The third offering from Nashville’s All Them Witches is a beautifully crafted testament to both the worth and resilience of the album format. Like many before them, the four-piece retreated into the arms of solitude for inspiration, recording the songs that make up Dying Surfer Meets His Maker in a mountainside cabin. The impact of such an epic setting relentlessly permeates the record, with nature’s variety present in sonic form throughout.
Much as the individual locations that constitute a landscape are impressive when taken alone, there are plenty of tracks on Dying Surfer… that would sit well in any blues-rock playlist. It is however, when these songs are experienced in order and as an album, that the depth and layers reveal themselves, just as a mountain trail culminates at the top, with the valley laid out below.
The album sets out with ‘Call Me Star’, a slow finger-picked number that evokes Nick Drake’s Bryter Layter. The song builds in a meditative and restrained manner, never quite launching into the rockier psych jams heard on previous ventures. By introducing each member and instrument one by one it provides a fitting platform for the superb journey to come.
Track two, ‘El Centro’, takes a running psych-blues jump off this platform into a swirling but well-judged eight-and-a-half-minute instrumental. The song also yields the first of many production highlights. Mikey Allred’s more nuanced and slightly glossier slant is a departure from the lo-fi approach taken on previous records but it does ensure that Charlie Park’s superb bass work and its intricate interplay with Robby Staebler’s adamant drums are impossible to miss.

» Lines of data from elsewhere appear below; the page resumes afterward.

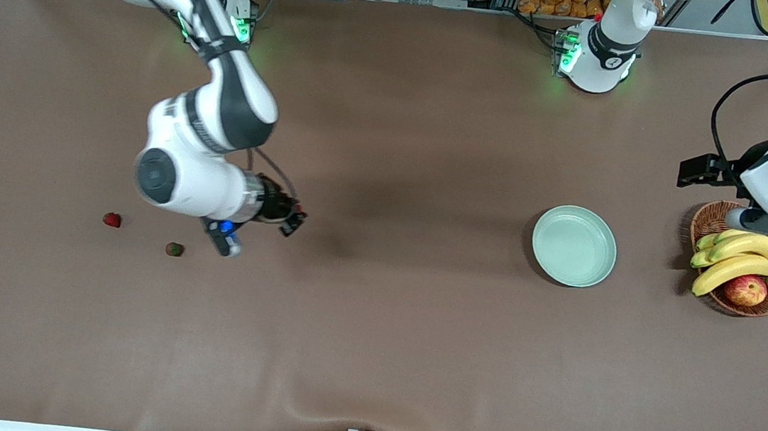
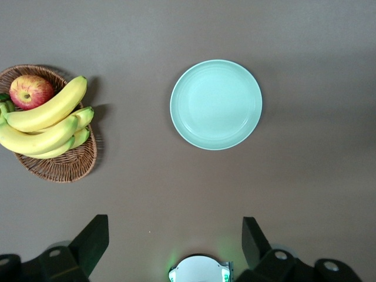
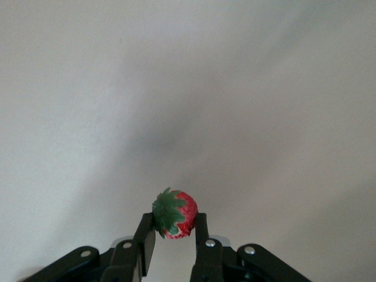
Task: Collect all strawberries into plate
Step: 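Carry the strawberry to mid-table with the right gripper while the left gripper approaches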
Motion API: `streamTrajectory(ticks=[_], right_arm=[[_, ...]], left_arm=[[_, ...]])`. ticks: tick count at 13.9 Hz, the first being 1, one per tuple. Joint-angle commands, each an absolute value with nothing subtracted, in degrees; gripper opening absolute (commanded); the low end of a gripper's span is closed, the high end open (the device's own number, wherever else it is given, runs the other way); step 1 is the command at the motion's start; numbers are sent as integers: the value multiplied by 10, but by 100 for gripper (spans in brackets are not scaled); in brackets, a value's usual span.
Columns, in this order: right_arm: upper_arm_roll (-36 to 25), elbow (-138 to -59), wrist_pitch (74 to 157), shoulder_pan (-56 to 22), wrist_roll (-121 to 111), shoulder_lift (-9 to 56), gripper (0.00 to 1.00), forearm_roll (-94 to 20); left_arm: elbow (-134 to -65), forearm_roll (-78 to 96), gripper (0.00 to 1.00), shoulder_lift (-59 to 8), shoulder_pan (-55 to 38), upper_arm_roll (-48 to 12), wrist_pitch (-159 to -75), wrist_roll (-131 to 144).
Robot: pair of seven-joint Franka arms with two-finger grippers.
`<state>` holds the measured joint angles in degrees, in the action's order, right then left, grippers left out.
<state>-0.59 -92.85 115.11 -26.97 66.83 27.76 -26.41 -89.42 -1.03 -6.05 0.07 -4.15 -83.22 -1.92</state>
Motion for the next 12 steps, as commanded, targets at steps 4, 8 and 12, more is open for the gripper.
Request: streamTrajectory(ticks=[4, 8, 12], right_arm=[[-14, -921, 1265, -366, 792, 339, 0, -285], [-15, -896, 1337, -422, 852, 393, 0, -279], [-15, -878, 1398, -453, 888, 444, 0, -277]], left_arm=[[-861, -2, 100, -108, -3, -44, -862, -10], [-930, 47, 100, -92, 2, -47, -934, 22], [-1153, 45, 100, 73, 2, -57, -1067, 35]])
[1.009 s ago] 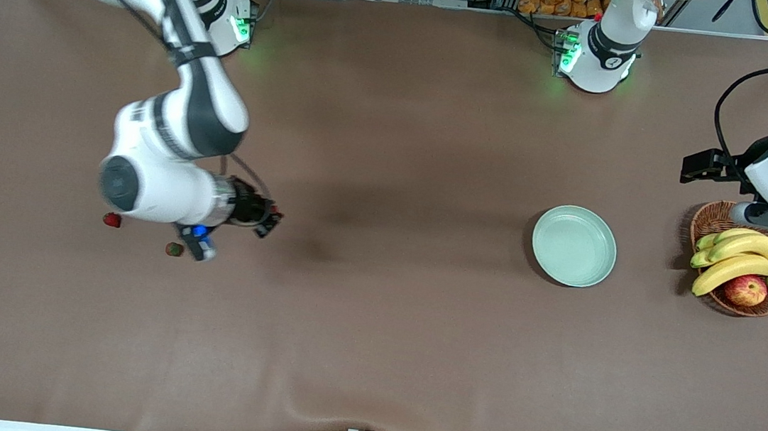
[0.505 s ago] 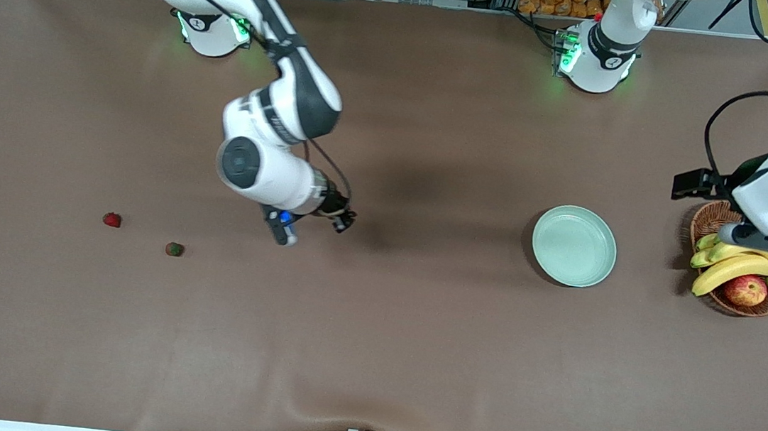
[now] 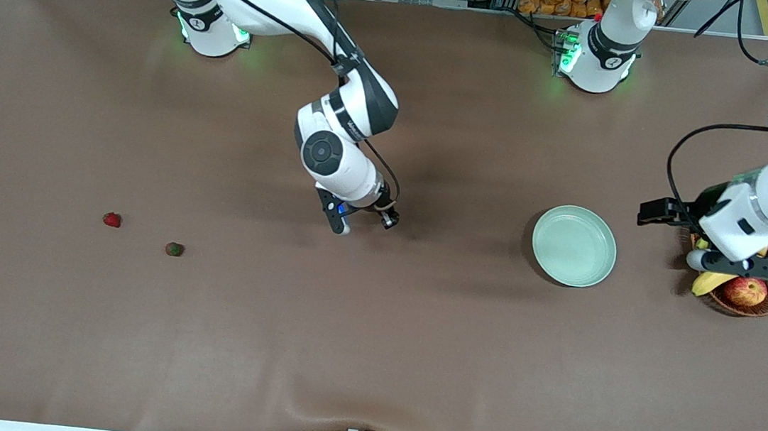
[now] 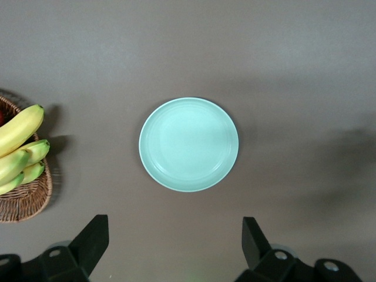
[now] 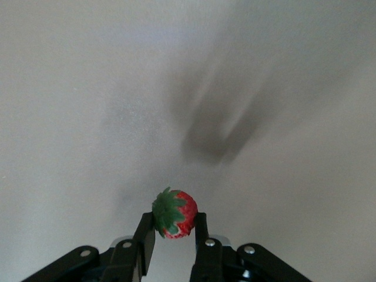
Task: Collect all strawberries into plate
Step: 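Carry the strawberry to mid-table with the right gripper while the left gripper approaches, then grasp the strawberry with the left gripper from the right gripper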
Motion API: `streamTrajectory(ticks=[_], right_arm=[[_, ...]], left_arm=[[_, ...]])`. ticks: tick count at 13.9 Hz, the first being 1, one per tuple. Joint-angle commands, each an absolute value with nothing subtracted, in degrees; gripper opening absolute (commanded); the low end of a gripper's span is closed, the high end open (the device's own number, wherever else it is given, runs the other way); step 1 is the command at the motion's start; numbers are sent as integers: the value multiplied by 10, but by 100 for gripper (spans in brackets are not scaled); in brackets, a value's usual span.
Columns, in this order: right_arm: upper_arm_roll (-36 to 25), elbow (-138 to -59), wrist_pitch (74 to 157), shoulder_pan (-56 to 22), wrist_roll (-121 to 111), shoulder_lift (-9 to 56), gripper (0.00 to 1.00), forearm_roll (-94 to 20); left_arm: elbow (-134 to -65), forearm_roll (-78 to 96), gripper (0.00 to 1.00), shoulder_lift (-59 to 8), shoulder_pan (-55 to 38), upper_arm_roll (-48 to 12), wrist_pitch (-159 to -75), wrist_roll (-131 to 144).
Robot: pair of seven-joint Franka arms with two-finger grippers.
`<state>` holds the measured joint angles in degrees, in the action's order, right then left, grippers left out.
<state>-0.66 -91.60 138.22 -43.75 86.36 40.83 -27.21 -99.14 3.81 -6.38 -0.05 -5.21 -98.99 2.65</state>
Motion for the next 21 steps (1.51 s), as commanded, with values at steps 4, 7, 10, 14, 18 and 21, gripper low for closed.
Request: streamTrajectory(ticks=[4, 7, 10, 14, 18, 21], right_arm=[[-15, -863, 1402, -461, 901, 464, 32, -277], [-17, -861, 1401, -463, 899, 464, 100, -275], [-18, -844, 1391, -457, 897, 460, 100, -251], [-31, -809, 1324, -435, 896, 449, 100, -248], [-65, -746, 1202, -403, 878, 446, 100, -244], [-64, -744, 1134, -350, 792, 422, 100, -229]], left_arm=[[-1186, 45, 100, 118, 3, -74, -1080, 34], [-1047, 45, 100, 35, -5, -94, -1003, 81], [-929, 44, 100, -47, -9, -134, -953, 152], [-862, 47, 100, -125, -66, -155, -954, 298], [-823, 46, 100, -210, -121, -155, -1004, 338], [-822, 42, 100, -268, -159, -152, -1069, 335]])
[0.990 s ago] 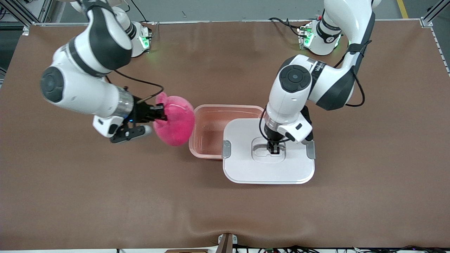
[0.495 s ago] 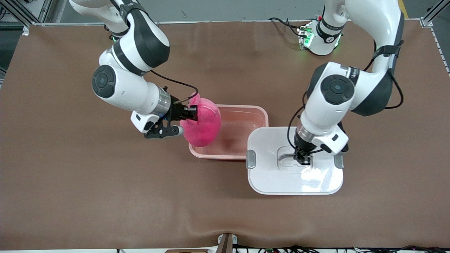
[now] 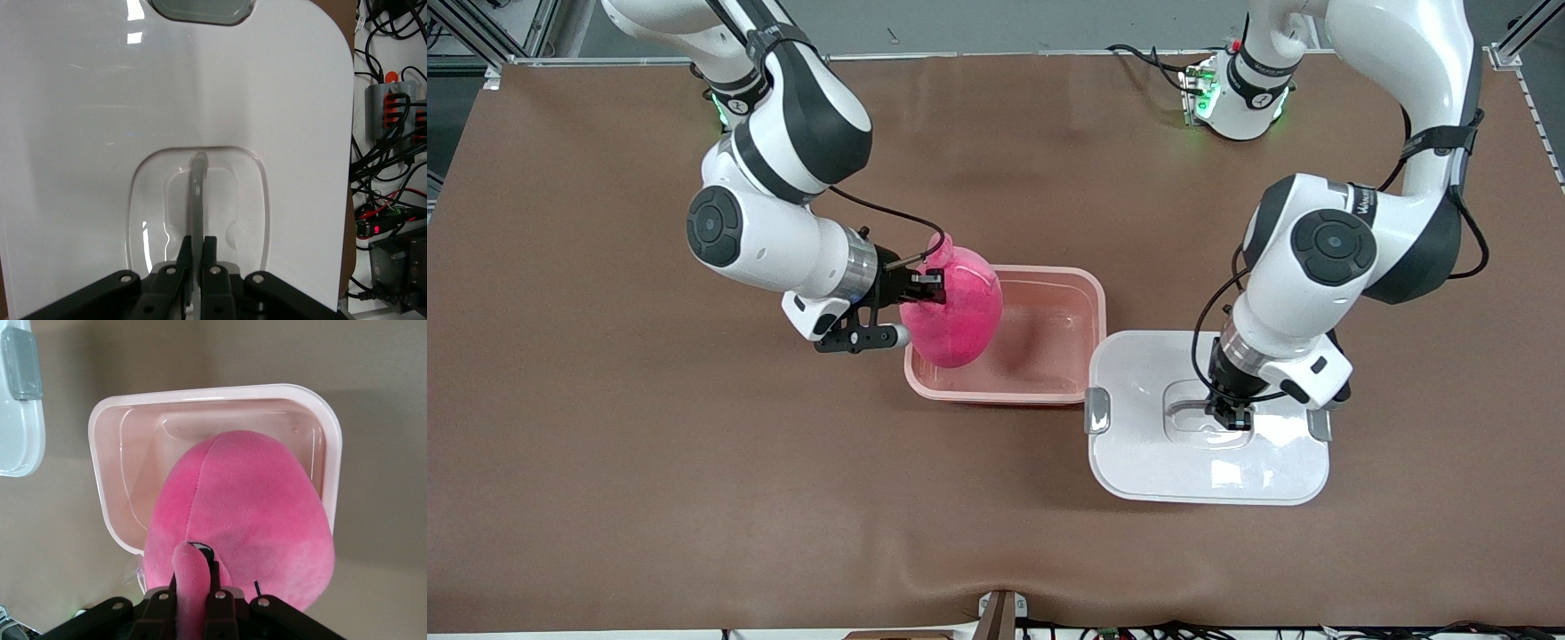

Track three and lead single ‘Dirt Preachers’ tumbles and pounds through its first two minutes with a driving rhythm section dovetailing Park’s mystical vocals. “Twist your fingers, called you a star, twist your fingers, holy one, calling.” After the psychedelic turns of ‘El Centro’, ‘Dirt Preachers’’ immediacy picks up the pace and harks back to ‘When God Comes Back’ from All Them Witches’ sophomore triumph Lighting at the Door.
Just as you’re settling into what sounds like the album’s first straightforward heavy-blues arrangement, the tempo stutters and drops into a haunting psych interlude. “Come all you hungry children into my arms, asking for nothing, asking for anything…” Park’s biblical drawl makes way for an ebbing guitar run that sees out the first standout track of the record. ‘Dirt Preachers’ then moves seamlessly into the first of two spoken word blues jams, ‘This Is Where It All Falls Apart’. Allred’s hand again comes to the fore with harmonica, organ and spoken word subtly woven into an extended piece that is totally engaging. Each listen reveals new highlights, with mystical themed mantras softly transporting you to mountaintop firesides.
‘Mellowing’ follows with three instrumental minutes of dual finger-picked guitars. Again, as with ‘Dirt Preachers’, the arrangement consistently deviates away from expectation. The layers of guitar wind and fall like a mountain road, leading you straight into the stand-out moment of the record: ‘Open Passageways’. It is these dynamic, deliberate and deft transitions that lift Dying Surfer… from a strong set of songs into an extended musical experience. Along with Nick Drake, the record includes early Bert Jansch and in turn Led Zeppelin’s ‘Black Mountain Side’ as softer reference points, all three swimming under the surface here in outstanding fashion.
The folk inflections present on ‘Call Me Star’ break surface again, but this time with beautifully arranged strings sitting atop the meditative cyclical guitar. Lyrically Dying Surfer… serves as a flick-book of mystical evocations, invested with depth and almost appropriated by the setting of their commitment to record. “All-seeing eye of God, pack up your tents to travel, through lowland countryside.” As the song builds to its crescendo the suggestion of a transcendental journey is realised through both the instrumentation and lyrics.
‘Instrumental 2 (Welcome To The Caveman Future)’ returns briefly to the psych drive but again this transition is well judged and does not outstay its welcome. ‘Talisman’, with its roots firmly planted in folk, swells into a surging blues psych-scape, Allan Van Cleave’s distorted keys bubbling through the mix and erupting into a concise guitar-led outro.
As the journey comes to a close all passageways lead to ‘Blood and Sand / Milk and Endless Waters’, the second spoken-word experiment on the record. For seven minutes overdriven guitars dissolve into fingerpicked uphill-climbs, which, once ascended, descend down into a valley of fuzz-bass and compressed drums, giving Dying Surfer… the epic curtain call it deserves.
In the era of singles and cherry-picked playlists, records like Dying Surfer Meets His Maker are vital in reminding listeners that while a great song is to be treasured, a truly great album is a journey to be travelled.